Он показал в сторону гор неприличный жест. Затем поднялся и отправился на поиски жены.
…Несколько минут спустя после его ухода на опустевшую площадку выбралась взволнованная Кира Лепшина. Нервно оглядываясь и поминутно задирая голову, она пошла вглубь по тропе тем же путем, каким шел Владимир, и очень скоро наткнулась на следы обвала. Мелкий щебень рассыпался на узкой дорожке, как крошки зачерствевшего хлеба.
Кира охнула. У нее до последнего оставались сомнения в том, что она правильно истолковала сцену, подсмотренную на вершине холма.
Но теперь сомневаться не приходилось. Женщина, устроившая обвал, выбрала своей жертвой того, кто шел по тропе. «Но зачем? Зачем?!»

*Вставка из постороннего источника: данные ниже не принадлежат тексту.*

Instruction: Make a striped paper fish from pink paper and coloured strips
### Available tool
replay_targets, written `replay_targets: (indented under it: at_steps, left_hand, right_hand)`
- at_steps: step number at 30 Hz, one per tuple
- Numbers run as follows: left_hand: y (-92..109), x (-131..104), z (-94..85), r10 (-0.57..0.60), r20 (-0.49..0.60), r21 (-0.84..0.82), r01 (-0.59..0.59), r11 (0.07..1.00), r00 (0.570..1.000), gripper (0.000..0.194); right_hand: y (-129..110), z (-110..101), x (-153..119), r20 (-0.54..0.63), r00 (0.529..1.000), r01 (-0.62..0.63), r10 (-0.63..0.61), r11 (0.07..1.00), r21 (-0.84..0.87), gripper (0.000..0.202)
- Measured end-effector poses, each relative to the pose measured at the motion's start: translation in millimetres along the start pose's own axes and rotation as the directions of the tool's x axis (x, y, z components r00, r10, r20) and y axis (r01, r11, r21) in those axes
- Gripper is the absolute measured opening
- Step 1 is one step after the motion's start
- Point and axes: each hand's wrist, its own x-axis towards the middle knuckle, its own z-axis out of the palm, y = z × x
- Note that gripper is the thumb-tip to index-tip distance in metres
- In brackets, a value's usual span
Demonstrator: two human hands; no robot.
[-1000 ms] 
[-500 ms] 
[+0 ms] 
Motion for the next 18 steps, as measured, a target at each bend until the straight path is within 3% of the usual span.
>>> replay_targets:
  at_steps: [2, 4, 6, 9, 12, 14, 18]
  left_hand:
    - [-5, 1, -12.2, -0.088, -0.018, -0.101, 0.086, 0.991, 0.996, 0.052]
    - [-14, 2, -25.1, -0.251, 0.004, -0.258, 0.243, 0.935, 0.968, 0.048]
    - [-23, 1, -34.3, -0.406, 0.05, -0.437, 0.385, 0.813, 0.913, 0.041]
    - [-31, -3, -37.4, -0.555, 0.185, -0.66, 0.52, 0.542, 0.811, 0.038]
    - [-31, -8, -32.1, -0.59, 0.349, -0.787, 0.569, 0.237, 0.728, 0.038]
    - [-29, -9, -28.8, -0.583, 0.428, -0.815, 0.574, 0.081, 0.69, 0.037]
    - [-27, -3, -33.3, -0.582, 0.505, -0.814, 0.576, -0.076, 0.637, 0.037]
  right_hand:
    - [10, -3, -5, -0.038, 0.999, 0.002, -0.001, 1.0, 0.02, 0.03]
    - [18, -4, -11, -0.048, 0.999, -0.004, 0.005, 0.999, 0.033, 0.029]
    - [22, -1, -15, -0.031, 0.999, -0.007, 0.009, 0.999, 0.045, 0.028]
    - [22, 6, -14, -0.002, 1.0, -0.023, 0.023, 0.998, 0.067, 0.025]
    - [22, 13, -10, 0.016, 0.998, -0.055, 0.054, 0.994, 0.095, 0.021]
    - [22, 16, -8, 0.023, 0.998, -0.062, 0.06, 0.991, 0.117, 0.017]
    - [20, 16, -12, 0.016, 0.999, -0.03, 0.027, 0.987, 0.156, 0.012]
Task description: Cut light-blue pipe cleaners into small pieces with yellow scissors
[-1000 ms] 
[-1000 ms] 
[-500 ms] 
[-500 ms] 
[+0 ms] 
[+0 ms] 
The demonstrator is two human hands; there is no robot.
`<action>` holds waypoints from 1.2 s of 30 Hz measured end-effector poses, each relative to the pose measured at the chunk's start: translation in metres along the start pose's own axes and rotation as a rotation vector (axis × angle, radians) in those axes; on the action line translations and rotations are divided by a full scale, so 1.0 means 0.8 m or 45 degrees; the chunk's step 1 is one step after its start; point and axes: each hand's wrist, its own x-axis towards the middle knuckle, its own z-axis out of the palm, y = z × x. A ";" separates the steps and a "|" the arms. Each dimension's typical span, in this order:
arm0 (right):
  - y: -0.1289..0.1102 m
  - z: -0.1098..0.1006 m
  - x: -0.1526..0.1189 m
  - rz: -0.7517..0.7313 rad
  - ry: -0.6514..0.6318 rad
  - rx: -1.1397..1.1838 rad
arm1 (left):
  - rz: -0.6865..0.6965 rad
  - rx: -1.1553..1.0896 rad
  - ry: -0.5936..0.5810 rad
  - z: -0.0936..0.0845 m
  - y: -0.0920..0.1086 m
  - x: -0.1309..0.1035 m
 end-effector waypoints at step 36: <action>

Кира с силой прикусила кожу на руке. В голове творился какой-то сумбур, мешанина из мыслей. Боль привела ее в чувство.
Она вернулась к развалинам. Они с мужем договорились, что встретятся здесь, как раз после ухода Владимира и Яны. Аркадий отправился в поселок, а у нее эти домики, стиснутые между морем и горой, вызывали почему-то неприятные ощущения. Кира задумала подняться на ближайшую вершину, благо та казалась не слишком высокой. «Какие виды! Какой простор!» – заманивала она мужа. Но Аркадий предпочел возможность добыть вяленую рыбу простору, в чем и признался с кроткой улыбкой.
Пока Кира карабкалась по сухому осыпающемуся склону, успела пожалеть о своей затее. Кустарник исподтишка хватал за юбку и оставлял затяжки, в сандалии набилась земля. Однако, добравшись до верха, она сразу забыла о трудностях.